WHAT THE TASK REQUIRES — In the records below, begin at the line that has "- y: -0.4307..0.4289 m" and stop after the line that has "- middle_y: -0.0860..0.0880"; quote those lines verbatim and nothing more.

TASK INPUTS —
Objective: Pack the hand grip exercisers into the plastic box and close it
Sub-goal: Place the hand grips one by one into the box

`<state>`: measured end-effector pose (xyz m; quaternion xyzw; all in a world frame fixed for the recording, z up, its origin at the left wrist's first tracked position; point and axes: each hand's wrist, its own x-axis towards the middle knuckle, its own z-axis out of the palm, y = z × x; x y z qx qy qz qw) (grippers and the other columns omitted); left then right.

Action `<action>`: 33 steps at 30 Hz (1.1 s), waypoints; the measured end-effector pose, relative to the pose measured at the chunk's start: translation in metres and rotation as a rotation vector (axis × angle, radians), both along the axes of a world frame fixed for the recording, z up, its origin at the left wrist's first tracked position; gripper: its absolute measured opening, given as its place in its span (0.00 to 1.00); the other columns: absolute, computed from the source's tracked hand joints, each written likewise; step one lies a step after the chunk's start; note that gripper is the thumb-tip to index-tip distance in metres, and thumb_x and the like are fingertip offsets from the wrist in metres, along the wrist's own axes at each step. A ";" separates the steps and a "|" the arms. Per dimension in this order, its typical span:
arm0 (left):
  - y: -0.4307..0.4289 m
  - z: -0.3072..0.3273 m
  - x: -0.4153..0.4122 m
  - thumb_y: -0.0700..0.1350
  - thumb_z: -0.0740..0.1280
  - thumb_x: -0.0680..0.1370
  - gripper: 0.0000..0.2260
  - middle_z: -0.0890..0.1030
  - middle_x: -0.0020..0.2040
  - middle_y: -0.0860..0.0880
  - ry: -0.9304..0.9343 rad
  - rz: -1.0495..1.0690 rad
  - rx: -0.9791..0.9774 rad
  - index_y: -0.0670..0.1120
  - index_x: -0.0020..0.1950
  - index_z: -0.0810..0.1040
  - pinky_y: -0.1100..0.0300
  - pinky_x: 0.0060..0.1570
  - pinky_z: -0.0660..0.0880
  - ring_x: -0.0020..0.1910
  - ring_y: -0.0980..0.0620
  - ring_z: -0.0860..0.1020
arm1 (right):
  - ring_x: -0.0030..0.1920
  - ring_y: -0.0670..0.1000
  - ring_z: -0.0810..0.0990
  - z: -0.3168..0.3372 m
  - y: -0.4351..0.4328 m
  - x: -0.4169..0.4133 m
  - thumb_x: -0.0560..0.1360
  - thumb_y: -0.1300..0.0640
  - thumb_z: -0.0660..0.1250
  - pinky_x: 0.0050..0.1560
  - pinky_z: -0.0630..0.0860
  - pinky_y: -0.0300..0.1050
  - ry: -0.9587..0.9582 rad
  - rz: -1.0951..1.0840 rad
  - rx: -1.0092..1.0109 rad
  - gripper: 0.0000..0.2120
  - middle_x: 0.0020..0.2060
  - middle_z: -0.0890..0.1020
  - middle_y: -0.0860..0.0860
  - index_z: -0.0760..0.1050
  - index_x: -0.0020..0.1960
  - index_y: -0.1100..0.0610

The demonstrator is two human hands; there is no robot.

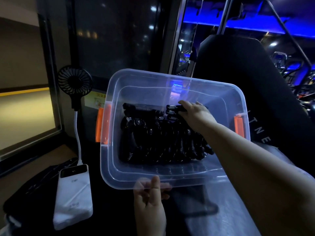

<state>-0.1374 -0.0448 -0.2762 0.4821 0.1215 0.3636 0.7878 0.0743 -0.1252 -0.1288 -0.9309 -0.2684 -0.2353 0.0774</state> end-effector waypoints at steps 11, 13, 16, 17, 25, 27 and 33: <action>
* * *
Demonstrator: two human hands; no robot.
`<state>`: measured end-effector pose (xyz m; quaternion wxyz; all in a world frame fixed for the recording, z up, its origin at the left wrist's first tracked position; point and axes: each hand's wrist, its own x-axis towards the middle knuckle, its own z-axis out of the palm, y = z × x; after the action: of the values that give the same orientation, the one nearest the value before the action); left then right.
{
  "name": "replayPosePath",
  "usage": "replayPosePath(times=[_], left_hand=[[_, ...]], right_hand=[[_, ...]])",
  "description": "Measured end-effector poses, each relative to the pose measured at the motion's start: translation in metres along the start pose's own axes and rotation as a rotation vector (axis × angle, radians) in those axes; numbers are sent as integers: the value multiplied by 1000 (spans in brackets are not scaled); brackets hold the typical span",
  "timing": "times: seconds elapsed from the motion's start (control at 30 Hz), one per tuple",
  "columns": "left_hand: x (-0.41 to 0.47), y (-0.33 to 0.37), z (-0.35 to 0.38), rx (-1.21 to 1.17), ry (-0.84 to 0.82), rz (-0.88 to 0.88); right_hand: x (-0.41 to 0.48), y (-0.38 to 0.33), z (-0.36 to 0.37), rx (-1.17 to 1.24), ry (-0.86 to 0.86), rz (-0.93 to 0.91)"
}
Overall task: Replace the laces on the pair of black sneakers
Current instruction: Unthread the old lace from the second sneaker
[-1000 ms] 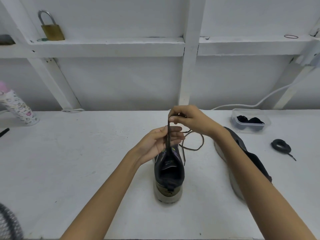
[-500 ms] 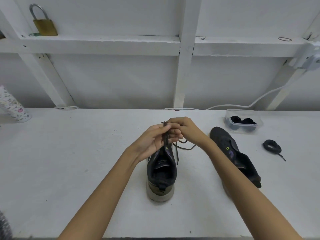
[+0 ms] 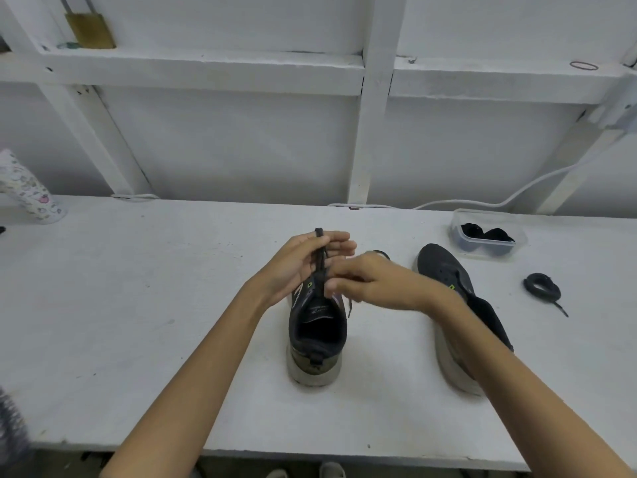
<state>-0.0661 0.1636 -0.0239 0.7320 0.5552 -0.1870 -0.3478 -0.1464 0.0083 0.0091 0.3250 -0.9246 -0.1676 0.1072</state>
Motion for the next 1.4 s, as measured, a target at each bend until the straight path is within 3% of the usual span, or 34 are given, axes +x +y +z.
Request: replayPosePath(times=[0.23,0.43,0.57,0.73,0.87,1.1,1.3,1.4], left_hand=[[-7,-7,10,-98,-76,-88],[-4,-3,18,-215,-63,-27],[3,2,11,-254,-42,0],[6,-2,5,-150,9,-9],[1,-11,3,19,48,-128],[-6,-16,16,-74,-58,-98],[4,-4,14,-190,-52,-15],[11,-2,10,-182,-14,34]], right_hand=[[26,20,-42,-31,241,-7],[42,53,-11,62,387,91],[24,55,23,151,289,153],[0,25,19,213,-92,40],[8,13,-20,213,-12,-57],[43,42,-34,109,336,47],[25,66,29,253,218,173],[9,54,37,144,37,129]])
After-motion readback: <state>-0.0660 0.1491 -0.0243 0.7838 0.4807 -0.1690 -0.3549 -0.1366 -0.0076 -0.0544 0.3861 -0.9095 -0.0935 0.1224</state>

EXERCISE RESULT —
  - y: -0.4307..0.4289 m
  - z: -0.3072..0.3273 m
  - x: -0.4153..0.4122 m
  - thumb_y: -0.0700..0.1350
  - thumb_z: -0.0740..0.1280
  - thumb_x: -0.0680..0.1370
  - gripper: 0.0000..0.2260
  - middle_z: -0.0890..0.1030
  - middle_x: -0.0020..0.2040
  - middle_y: -0.0860..0.0880

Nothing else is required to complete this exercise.